BRIEF:
Among the entries that follow, the required portion opens with the line containing "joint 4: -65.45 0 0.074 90" and closes with the line containing "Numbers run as". Give that portion again exactly, and nothing else.

── DATA TO USE ──

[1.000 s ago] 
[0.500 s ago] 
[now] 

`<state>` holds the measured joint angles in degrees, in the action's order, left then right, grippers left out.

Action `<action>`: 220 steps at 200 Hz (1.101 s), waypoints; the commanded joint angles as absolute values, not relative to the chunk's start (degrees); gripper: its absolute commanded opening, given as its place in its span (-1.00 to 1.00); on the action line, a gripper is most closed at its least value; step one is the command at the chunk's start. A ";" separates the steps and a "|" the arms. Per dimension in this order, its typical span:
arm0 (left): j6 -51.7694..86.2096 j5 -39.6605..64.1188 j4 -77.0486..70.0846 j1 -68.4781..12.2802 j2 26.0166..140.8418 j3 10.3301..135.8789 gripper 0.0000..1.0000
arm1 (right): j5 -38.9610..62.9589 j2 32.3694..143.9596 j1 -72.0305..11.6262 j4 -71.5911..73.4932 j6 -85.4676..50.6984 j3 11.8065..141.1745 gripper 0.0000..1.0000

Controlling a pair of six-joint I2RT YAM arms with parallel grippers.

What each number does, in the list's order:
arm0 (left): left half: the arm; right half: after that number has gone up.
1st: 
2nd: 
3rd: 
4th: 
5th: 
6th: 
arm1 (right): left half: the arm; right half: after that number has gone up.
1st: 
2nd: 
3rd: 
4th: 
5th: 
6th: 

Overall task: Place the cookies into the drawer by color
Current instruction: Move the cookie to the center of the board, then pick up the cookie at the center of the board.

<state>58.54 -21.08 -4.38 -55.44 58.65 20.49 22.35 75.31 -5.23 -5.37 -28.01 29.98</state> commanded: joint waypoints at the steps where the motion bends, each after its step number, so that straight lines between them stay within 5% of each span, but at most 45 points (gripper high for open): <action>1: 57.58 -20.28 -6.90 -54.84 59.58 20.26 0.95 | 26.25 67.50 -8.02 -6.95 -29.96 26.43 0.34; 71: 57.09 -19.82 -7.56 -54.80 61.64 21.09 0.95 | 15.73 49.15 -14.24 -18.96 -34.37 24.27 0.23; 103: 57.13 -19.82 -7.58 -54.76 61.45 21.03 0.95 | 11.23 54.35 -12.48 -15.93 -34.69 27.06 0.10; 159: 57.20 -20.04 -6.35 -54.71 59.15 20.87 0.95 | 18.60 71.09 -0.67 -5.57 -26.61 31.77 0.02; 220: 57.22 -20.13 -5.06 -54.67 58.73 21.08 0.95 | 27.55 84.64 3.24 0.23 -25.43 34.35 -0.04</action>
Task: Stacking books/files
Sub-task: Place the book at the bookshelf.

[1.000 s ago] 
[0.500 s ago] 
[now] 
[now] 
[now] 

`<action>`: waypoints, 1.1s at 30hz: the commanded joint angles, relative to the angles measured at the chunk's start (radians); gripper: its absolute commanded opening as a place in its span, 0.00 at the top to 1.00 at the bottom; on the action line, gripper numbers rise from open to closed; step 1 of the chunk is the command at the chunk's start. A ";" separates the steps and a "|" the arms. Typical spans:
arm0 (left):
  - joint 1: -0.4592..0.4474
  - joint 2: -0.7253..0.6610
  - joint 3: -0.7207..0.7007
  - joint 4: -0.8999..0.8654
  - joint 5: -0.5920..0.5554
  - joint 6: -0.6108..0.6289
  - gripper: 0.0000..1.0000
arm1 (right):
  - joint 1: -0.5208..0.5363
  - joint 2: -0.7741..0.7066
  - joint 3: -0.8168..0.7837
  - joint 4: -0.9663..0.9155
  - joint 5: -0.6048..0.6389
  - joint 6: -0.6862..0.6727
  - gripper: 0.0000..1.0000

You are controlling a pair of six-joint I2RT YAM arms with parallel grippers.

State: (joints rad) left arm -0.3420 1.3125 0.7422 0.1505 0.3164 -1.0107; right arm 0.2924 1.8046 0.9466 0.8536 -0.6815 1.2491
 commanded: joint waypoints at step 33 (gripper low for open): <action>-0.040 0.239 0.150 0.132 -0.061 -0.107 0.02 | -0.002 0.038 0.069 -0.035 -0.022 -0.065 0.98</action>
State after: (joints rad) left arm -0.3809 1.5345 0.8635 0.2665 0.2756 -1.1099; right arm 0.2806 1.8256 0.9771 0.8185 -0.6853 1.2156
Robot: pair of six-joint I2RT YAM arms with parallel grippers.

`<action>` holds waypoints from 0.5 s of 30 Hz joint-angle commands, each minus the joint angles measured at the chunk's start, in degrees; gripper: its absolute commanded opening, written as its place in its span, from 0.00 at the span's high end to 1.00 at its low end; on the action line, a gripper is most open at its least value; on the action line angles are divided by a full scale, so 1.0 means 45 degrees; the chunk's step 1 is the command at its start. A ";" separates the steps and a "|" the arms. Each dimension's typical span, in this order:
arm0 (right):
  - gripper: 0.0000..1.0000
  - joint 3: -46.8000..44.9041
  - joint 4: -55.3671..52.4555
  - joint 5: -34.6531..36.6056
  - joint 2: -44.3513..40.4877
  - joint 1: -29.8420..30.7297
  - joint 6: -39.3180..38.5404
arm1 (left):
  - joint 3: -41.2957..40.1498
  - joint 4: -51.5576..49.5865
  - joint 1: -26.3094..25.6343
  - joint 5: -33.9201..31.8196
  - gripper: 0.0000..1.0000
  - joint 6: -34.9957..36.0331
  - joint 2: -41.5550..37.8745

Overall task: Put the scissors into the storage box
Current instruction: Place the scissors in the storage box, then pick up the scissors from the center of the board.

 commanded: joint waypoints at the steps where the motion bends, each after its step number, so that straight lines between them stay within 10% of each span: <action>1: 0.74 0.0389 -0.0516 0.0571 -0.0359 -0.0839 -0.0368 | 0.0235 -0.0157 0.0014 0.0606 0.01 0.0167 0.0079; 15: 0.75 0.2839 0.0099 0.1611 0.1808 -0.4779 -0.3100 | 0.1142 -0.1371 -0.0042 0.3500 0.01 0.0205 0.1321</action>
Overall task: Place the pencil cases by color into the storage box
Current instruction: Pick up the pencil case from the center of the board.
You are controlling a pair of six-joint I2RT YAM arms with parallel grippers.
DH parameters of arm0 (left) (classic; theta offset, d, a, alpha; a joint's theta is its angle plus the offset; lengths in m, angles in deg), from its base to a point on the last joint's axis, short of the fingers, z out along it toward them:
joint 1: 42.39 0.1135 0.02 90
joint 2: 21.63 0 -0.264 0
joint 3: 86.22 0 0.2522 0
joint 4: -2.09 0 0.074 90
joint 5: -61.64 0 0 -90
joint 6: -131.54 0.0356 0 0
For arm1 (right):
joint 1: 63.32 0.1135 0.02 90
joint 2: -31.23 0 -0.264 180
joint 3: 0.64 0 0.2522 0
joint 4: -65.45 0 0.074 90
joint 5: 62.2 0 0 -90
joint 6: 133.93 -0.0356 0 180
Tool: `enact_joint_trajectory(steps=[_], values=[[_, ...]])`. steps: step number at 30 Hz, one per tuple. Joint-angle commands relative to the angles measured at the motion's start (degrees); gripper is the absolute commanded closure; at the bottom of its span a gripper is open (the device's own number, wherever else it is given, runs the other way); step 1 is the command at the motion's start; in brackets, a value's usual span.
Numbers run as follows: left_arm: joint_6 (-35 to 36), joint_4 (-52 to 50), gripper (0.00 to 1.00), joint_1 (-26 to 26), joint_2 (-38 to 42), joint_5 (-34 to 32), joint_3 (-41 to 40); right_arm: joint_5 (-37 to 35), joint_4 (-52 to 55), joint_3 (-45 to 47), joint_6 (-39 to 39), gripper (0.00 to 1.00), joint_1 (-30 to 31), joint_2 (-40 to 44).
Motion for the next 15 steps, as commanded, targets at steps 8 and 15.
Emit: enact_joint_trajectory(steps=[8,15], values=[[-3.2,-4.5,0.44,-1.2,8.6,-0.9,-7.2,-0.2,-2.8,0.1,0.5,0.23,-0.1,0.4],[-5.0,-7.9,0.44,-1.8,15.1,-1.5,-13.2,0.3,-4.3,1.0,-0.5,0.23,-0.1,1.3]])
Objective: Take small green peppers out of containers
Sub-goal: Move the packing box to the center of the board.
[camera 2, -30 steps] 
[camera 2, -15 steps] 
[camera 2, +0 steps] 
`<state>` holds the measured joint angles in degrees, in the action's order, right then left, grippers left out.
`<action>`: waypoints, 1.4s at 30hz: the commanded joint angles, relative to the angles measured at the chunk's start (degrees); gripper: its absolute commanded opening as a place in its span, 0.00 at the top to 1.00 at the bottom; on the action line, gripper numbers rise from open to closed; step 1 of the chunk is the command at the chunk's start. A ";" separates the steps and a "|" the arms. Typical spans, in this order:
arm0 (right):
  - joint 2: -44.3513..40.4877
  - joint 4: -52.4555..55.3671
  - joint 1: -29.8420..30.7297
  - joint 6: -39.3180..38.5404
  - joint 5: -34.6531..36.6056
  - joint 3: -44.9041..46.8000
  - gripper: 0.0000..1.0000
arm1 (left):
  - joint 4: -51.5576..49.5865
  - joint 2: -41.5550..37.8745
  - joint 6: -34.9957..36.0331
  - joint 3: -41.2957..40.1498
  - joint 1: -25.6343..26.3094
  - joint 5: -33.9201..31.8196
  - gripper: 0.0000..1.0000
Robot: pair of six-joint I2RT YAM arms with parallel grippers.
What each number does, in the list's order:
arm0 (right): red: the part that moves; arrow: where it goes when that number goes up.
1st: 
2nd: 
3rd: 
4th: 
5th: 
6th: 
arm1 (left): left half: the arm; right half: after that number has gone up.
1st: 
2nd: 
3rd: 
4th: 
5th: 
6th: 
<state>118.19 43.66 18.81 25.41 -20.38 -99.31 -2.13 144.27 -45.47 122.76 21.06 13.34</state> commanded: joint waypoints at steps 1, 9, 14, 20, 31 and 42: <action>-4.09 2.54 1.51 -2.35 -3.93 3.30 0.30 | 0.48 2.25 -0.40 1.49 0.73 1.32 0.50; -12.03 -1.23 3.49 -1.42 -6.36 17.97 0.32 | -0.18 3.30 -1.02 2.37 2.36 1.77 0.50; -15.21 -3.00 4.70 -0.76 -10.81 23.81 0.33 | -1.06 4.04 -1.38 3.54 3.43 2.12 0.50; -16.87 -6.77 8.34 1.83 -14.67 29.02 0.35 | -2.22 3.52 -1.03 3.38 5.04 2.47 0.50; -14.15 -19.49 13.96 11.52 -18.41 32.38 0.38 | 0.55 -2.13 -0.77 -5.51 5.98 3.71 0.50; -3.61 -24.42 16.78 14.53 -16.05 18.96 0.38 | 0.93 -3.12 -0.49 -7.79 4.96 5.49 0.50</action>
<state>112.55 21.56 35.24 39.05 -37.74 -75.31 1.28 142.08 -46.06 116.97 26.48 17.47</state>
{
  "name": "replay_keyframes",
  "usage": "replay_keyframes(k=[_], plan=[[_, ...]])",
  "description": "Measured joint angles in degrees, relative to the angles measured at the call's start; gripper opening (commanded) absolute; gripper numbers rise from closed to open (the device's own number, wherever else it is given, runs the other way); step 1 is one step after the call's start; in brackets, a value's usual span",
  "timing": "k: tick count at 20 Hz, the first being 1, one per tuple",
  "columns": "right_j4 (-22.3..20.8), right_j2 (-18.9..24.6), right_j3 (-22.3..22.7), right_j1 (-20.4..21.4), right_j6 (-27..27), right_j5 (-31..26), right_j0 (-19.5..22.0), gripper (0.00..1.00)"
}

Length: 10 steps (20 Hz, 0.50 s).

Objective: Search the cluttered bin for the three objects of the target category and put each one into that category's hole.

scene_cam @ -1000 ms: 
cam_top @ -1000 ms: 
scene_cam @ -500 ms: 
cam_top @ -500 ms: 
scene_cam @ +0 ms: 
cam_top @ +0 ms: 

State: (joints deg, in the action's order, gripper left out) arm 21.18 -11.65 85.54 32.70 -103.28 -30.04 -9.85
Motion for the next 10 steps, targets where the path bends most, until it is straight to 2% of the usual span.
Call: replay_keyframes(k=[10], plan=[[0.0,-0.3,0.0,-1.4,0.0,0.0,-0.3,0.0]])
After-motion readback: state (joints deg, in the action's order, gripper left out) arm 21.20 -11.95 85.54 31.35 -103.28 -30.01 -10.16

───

WRITTEN RESPONSE:
joint 4: -65.45 0 0.074 90
joint 5: 62.2 0 0 -90
joint 6: 133.93 -0.0356 0 180
Tool: `enact_joint_trajectory(steps=[_], values=[[_, ...]])`. steps: step number at 30 Hz, one per tuple. Joint-angle commands relative to the angles measured at the motion's start (degrees); gripper is the absolute commanded closure; at the bottom of its span a gripper is open (the device's own number, wherever else it is given, runs the other way); step 1 is the command at the motion's start; in brackets, a value's usual span.
Numbers run as follows: left_arm: joint_6 (-35 to 36), joint_4 (-52 to 50), gripper (0.00 to 1.00), joint_1 (-26 to 26), joint_2 (-38 to 42), joint_5 (-34 to 32), joint_3 (-41 to 40); right_arm: joint_5 (-37 to 35), joint_4 (-52 to 55), joint_3 (-45 to 47), joint_6 (-39 to 39), gripper (0.00 to 1.00), joint_1 (-30 to 31), joint_2 (-40 to 44).

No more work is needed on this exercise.